Work required:
Transcribe the records below from the first line to the line that includes "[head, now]", inclusive, and omit the pictures.

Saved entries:
Segment Open

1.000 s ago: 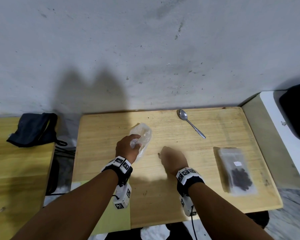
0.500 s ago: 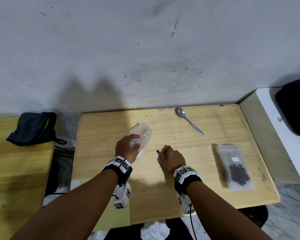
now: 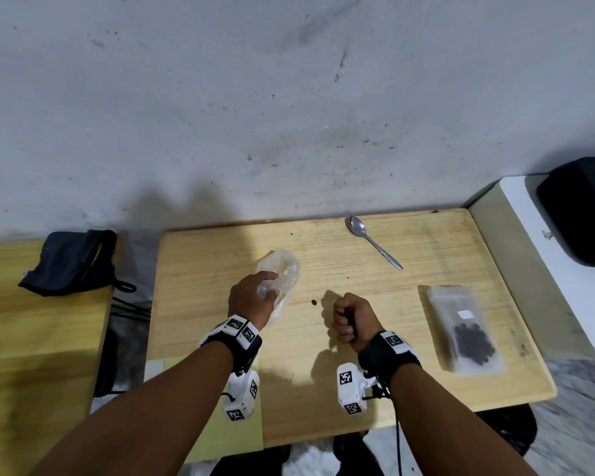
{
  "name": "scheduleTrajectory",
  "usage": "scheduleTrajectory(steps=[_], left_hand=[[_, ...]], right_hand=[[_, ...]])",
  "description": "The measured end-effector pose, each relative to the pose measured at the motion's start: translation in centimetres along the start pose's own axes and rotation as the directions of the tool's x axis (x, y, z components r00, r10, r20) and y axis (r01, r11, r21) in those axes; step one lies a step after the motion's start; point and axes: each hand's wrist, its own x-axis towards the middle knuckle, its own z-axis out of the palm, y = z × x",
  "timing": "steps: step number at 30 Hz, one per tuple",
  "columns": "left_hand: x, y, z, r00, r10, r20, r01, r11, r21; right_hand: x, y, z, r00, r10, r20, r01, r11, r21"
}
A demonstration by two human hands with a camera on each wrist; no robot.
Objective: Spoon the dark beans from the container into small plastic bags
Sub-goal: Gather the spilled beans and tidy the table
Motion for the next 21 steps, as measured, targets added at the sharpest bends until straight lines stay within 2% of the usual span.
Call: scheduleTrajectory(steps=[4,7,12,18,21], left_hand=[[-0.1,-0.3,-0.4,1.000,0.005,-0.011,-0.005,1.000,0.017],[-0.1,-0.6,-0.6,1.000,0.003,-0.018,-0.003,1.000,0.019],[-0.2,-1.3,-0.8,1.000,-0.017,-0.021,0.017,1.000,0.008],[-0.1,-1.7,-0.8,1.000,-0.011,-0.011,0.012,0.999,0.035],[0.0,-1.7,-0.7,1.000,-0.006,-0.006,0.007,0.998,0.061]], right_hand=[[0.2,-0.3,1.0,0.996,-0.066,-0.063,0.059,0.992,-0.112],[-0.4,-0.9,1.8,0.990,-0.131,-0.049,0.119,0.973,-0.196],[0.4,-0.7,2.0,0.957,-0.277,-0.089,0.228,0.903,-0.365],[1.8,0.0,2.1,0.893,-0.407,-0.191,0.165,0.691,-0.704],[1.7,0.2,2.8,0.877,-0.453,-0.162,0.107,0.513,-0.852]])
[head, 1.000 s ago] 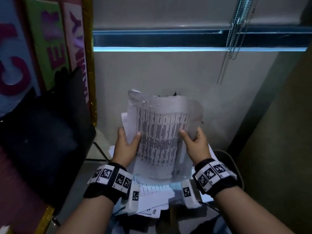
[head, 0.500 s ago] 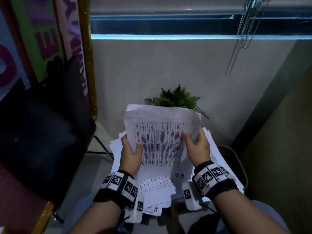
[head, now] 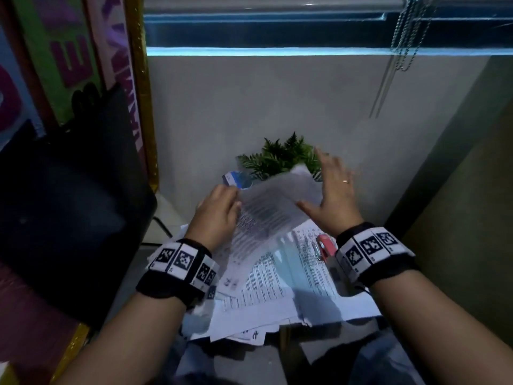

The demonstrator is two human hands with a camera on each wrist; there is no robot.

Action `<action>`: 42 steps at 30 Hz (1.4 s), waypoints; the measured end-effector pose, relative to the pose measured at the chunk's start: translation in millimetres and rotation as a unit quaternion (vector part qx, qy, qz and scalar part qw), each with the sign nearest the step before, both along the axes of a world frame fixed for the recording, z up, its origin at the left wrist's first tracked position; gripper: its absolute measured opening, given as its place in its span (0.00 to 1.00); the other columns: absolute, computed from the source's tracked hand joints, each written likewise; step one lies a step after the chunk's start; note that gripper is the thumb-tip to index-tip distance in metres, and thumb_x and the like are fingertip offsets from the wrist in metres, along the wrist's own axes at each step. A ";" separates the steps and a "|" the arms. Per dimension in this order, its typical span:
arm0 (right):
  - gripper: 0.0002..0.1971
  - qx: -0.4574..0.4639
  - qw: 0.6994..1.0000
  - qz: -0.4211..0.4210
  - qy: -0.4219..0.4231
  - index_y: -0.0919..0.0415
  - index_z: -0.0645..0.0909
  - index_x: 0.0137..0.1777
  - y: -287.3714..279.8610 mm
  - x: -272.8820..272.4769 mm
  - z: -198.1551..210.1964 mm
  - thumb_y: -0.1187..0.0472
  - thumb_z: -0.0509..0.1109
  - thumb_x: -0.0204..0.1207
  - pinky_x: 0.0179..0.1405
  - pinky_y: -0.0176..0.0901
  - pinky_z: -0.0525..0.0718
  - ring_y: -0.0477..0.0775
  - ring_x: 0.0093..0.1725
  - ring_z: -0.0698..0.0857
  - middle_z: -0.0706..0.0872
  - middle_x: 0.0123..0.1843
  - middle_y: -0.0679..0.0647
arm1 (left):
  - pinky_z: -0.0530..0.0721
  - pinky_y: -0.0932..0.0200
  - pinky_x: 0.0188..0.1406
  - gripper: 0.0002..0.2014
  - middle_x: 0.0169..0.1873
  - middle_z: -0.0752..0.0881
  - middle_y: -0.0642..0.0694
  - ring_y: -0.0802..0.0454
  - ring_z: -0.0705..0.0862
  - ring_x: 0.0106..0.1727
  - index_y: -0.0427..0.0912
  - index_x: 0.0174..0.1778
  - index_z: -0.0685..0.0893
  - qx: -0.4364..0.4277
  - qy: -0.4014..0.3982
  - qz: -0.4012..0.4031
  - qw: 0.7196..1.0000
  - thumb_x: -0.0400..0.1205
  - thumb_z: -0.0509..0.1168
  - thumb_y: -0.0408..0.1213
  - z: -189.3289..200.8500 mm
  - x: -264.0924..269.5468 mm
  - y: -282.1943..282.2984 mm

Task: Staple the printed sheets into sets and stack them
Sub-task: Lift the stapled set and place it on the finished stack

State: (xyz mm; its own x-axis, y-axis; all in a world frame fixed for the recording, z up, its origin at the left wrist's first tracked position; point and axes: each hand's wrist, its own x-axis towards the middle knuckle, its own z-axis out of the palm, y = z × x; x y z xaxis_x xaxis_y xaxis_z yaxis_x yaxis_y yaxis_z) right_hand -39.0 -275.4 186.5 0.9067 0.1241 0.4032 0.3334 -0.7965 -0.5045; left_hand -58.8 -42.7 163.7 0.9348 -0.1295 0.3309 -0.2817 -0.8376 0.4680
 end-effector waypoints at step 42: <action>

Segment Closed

Finished exercise:
1.000 s ago: 
0.500 s ago: 
now: 
{
  "name": "scheduleTrajectory",
  "usage": "scheduleTrajectory(steps=[_], left_hand=[[_, ...]], right_hand=[[_, ...]])",
  "description": "The measured end-effector pose, each relative to the pose measured at the motion's start: translation in centimetres along the start pose's own axes and rotation as the directions of the tool's x axis (x, y, z components r00, r10, r20) and y axis (r01, r11, r21) in those axes; step one lies a step after the motion's start; point and axes: each hand's wrist, its own x-axis towards the middle knuckle, its own z-axis out of the palm, y = z × x",
  "timing": "steps: step number at 30 Hz, one per tuple",
  "columns": "left_hand: x, y, z, r00, r10, r20, r01, r11, r21; right_hand: x, y, z, r00, r10, r20, r01, r11, r21"
}
A demonstration by two human hands with a camera on each wrist; no robot.
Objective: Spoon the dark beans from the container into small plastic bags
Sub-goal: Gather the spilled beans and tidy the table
Motion for the next 21 steps, as measured, targets added at the sharpest bends until straight lines stay within 2% of the usual span.
Call: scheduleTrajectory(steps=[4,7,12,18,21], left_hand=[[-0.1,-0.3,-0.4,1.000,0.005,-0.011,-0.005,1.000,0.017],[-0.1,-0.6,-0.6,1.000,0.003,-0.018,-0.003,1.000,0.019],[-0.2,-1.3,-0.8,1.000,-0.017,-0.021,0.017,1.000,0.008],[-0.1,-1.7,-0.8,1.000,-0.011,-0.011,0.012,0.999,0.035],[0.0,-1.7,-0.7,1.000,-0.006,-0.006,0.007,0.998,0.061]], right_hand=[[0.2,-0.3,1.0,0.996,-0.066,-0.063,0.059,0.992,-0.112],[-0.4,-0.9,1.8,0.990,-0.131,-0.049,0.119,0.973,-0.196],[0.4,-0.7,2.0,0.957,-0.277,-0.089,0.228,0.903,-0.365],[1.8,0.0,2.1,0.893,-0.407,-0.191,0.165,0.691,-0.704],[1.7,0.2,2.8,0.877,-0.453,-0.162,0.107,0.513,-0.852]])
[head, 1.000 s ago] 
[head, 0.500 s ago] 
[head, now] 

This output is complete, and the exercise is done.